▶ **What to work on**: Which lines below hold the word "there"? Report each one.

▶ **Data to process**:
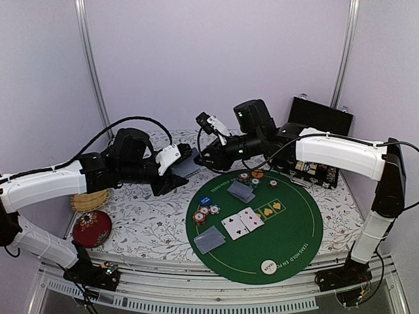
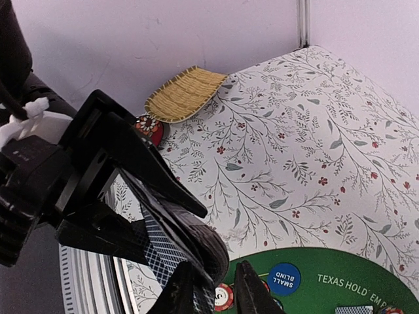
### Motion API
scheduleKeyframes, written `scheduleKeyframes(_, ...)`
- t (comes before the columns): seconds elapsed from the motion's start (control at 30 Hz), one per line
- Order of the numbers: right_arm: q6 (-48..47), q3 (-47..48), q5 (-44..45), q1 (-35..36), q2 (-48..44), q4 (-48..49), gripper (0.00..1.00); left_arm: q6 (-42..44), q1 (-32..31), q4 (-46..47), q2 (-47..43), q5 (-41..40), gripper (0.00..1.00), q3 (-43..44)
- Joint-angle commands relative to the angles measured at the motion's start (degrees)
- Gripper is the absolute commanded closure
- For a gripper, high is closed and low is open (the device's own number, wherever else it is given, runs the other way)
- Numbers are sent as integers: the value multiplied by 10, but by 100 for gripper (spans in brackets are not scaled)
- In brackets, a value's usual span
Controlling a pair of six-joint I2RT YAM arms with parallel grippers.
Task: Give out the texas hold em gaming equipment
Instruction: Adjust the poker card at the face-down deck piles.
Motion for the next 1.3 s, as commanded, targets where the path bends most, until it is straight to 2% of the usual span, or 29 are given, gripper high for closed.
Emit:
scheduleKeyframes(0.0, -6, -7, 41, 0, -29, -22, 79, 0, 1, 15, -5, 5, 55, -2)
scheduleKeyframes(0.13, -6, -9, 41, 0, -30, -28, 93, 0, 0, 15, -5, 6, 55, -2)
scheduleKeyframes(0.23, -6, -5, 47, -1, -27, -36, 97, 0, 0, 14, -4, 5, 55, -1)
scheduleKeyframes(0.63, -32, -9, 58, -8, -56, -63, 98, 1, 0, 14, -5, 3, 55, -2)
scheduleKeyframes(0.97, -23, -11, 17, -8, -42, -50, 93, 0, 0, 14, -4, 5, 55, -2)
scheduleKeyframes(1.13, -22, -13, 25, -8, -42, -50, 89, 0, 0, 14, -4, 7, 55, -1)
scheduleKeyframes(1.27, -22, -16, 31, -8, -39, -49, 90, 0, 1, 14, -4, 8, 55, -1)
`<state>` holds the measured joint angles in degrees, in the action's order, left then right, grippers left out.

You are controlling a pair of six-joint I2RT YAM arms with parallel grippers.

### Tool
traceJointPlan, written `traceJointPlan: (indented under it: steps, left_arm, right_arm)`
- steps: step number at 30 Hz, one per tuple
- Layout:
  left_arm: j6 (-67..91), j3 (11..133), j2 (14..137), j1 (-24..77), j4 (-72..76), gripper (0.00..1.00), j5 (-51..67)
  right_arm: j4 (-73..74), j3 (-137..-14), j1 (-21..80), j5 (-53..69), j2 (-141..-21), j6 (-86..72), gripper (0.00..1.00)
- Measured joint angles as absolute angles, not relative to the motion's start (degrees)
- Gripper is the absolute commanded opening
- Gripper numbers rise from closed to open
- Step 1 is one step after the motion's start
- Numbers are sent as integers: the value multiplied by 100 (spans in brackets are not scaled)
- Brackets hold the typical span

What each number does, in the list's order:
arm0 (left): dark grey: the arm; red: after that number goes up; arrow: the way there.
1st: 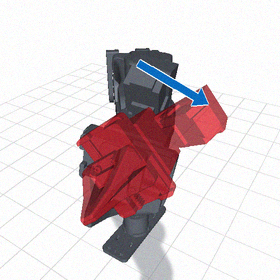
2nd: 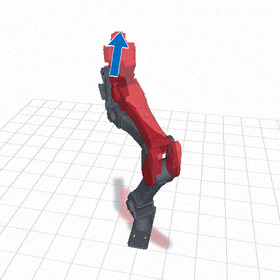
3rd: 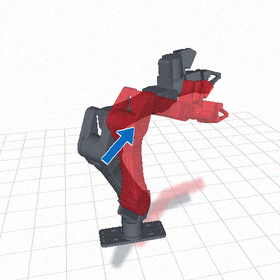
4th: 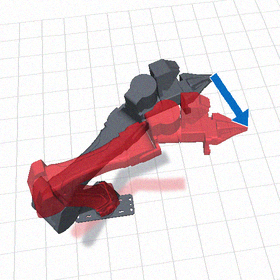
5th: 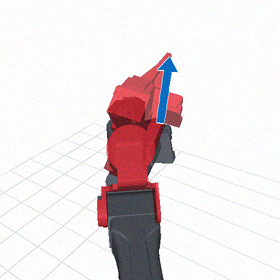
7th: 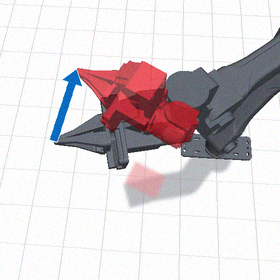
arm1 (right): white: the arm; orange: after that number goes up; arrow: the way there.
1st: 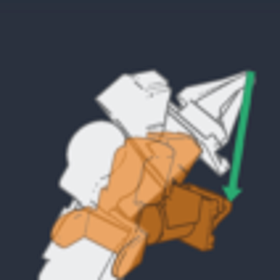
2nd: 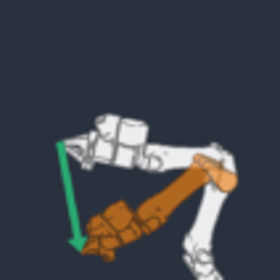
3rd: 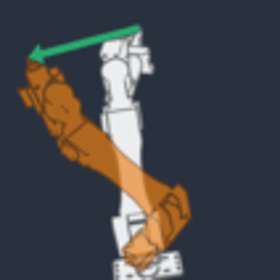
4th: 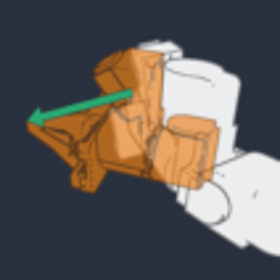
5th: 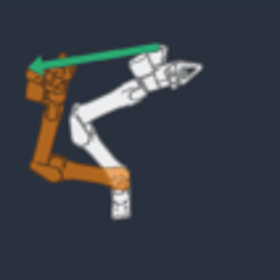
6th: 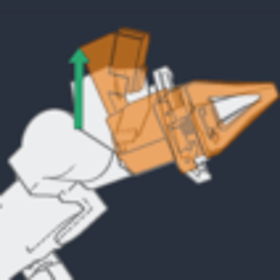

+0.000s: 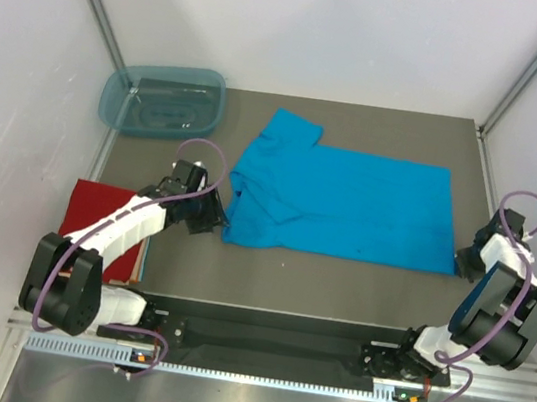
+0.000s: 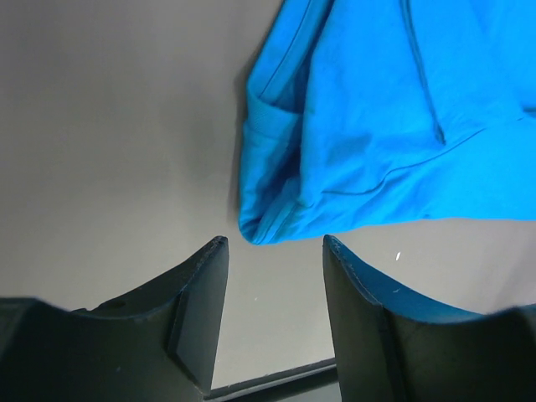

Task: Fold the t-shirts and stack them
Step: Fold the tshirt

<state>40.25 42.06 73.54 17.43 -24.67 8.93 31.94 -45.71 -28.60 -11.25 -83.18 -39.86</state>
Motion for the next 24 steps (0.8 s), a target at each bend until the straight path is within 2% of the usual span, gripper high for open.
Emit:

▶ **Written response**:
arm0 (left): dark grey: the arm; red: after that number goes up; arrow: the way there.
arm1 (right): white: the arm; orange: after that number goes up; arrow: the way there.

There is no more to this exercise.